After months of search, also personally by her husband desperately working at the WTC Ground Zero site during the immediate aftermath, Smith's remains and badge were finally recovered in March 2002. Several days later, she received a funeral at Our Lady of Lourdes Church in Queens Village.

==Legacy==

NYPD memorial honoring Smith and others at St. Michael's Cemetery.

===Honors and memorials===
Moira Ann Reddy Smith received the NYPD Medal of Honor posthumously on December 4, 2001, for her actions on 9/11. In 2026, the NYPD named police dog Moira Ann after her.

She was listed by Glamour and Ms. among Women of the Year for 2001 and was named Woman of the Year by the NYPD's Policewomen's Endowment Association. President George W. Bush cited Smith's heroism in remarks at the White House on September 10, 2005.

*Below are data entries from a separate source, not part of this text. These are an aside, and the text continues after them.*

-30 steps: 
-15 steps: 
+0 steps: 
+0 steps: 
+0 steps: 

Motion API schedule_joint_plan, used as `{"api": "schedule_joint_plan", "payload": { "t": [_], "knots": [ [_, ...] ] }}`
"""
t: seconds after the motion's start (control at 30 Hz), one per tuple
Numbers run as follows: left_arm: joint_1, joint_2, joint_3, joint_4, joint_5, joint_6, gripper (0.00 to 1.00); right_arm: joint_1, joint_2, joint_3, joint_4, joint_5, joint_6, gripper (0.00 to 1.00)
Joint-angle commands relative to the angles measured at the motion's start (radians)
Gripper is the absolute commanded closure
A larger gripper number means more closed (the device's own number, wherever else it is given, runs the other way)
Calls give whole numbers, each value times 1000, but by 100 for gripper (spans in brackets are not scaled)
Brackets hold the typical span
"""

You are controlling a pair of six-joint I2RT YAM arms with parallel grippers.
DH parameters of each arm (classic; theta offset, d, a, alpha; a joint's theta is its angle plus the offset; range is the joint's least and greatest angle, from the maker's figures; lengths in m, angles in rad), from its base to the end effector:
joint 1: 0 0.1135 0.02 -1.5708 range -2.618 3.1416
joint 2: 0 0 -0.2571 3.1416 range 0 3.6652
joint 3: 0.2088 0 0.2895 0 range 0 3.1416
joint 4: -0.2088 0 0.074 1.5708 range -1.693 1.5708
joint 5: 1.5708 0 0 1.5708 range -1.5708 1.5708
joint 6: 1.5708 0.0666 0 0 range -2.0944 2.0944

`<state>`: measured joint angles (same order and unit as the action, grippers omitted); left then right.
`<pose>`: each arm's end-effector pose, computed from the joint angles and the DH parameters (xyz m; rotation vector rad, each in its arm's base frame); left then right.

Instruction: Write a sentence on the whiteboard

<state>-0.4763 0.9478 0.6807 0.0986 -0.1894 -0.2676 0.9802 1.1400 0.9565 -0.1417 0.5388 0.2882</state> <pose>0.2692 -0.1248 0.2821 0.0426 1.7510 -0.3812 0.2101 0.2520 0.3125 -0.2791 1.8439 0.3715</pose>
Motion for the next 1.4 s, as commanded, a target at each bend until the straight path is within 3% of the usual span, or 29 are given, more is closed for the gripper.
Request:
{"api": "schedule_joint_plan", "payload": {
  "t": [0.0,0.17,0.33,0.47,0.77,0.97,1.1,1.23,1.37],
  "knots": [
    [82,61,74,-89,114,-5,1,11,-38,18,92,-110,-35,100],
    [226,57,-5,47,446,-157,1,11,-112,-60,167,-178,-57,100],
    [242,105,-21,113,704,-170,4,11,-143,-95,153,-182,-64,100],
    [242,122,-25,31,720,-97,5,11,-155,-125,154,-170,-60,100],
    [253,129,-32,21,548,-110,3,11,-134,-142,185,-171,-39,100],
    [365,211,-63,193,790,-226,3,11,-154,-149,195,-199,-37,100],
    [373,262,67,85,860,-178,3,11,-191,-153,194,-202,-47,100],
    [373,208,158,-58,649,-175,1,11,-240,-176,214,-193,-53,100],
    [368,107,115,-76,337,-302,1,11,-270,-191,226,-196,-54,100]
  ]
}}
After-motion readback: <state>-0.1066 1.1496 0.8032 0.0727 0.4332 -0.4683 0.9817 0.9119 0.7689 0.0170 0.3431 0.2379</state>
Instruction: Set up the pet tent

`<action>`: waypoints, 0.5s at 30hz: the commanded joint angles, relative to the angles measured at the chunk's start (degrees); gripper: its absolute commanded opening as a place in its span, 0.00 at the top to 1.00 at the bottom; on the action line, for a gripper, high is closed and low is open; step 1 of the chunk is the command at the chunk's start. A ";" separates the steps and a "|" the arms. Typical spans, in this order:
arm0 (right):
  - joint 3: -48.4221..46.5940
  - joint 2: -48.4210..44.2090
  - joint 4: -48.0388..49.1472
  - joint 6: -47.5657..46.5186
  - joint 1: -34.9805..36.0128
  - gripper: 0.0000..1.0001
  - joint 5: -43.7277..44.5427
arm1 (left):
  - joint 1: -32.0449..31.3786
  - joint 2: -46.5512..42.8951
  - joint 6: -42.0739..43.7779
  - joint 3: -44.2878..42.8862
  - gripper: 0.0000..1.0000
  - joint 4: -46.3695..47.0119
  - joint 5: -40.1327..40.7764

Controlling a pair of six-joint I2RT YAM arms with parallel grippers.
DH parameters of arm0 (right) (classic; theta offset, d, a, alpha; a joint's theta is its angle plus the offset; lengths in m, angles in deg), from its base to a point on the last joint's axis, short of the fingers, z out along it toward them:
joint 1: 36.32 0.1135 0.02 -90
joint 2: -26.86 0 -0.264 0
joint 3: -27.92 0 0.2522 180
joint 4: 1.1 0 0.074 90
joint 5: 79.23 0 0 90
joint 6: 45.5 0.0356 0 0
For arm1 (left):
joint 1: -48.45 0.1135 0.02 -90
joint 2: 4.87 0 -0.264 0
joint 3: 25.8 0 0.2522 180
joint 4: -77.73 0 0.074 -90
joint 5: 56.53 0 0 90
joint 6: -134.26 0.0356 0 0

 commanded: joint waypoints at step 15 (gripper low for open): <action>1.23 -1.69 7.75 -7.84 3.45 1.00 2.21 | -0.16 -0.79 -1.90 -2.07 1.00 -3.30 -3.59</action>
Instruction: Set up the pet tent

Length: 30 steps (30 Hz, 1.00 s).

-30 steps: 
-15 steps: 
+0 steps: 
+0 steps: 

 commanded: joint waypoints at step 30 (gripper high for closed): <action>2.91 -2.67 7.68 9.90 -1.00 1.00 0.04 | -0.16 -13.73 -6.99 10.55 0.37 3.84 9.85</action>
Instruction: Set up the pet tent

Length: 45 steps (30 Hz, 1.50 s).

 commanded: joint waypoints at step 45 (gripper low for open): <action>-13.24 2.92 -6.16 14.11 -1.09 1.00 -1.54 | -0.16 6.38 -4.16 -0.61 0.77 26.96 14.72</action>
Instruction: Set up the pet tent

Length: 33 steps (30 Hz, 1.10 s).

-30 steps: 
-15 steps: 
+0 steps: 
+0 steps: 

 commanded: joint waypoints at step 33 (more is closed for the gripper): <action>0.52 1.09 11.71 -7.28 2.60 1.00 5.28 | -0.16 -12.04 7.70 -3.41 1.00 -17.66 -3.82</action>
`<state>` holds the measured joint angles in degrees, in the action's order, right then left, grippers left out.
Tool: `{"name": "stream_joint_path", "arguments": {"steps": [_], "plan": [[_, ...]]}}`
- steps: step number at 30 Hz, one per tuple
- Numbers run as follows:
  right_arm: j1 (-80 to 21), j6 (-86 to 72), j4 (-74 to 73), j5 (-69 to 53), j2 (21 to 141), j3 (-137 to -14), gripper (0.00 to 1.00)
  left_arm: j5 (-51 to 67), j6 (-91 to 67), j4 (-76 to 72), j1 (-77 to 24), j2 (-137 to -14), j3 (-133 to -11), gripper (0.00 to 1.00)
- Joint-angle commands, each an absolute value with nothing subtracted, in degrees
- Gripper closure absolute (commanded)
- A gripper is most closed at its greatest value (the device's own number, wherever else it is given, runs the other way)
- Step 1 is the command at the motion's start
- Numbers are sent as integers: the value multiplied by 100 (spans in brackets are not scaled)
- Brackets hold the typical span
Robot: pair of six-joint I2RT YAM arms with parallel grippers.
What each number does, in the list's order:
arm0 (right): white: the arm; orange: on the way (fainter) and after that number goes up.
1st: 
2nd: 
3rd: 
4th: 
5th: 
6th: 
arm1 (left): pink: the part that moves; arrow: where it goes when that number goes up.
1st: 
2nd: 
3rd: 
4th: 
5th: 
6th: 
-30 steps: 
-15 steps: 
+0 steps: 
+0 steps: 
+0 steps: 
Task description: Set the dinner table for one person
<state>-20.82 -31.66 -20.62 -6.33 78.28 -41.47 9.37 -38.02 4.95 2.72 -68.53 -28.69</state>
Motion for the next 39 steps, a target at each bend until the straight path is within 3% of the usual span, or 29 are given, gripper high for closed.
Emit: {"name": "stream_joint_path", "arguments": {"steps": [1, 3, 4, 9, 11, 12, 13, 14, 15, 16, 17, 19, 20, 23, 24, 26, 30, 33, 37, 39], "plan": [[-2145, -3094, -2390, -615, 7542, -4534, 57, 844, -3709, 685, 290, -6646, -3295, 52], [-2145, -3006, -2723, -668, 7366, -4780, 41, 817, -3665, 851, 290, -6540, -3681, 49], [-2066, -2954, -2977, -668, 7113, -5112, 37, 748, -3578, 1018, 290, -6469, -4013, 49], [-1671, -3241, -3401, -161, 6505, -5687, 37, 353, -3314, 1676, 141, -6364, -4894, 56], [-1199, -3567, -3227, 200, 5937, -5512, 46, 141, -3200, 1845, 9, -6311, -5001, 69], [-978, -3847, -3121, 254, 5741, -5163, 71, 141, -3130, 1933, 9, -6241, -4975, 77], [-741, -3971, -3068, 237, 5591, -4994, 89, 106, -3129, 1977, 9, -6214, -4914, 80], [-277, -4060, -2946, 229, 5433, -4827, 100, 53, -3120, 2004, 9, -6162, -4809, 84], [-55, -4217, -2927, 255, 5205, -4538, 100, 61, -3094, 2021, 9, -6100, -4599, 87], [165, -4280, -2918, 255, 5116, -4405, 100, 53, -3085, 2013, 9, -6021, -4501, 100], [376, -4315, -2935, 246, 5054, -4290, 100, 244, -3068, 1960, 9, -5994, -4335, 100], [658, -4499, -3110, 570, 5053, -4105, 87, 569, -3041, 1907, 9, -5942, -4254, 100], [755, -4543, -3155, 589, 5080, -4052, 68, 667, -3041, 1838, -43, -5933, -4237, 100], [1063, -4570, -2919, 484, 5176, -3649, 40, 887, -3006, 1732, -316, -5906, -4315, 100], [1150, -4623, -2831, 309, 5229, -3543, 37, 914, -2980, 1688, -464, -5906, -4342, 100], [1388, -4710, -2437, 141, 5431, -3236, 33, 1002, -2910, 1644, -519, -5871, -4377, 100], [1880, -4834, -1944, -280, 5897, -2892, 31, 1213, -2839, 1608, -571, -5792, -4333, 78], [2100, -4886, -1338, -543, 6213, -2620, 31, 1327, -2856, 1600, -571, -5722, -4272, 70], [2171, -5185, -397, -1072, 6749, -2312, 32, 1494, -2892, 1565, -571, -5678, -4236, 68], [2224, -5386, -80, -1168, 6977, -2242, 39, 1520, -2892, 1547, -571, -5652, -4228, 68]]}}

In 2002, a section of Shore Boulevard in Queens was designated P.O. Moira Smith Way, and the Staten Island Ferry vessel Moira Smith was named for her. In 2012, New York City renamed a playground in Madison Square Park the Police Officer Moira Ann Smith Playground in her honor.

In 2014, NYPD Commissioner Bill Bratton unveiled a portrait of Smith at the 13th Precinct in Manhattan. Smith's badge and shield are on display at the National September 11 Memorial & Museum.

===Family===
Moira Smith's husband, James Smith, continued to serve with the NYPD after her death and has spoken publicly about her legacy. Their daughter, Patricia, who was 2 years old when Moira died, has also given public interviews to honor her memory. Moira's cousin, Montour county commissioner Trevor Finn, became a volunteer firefighter because of her.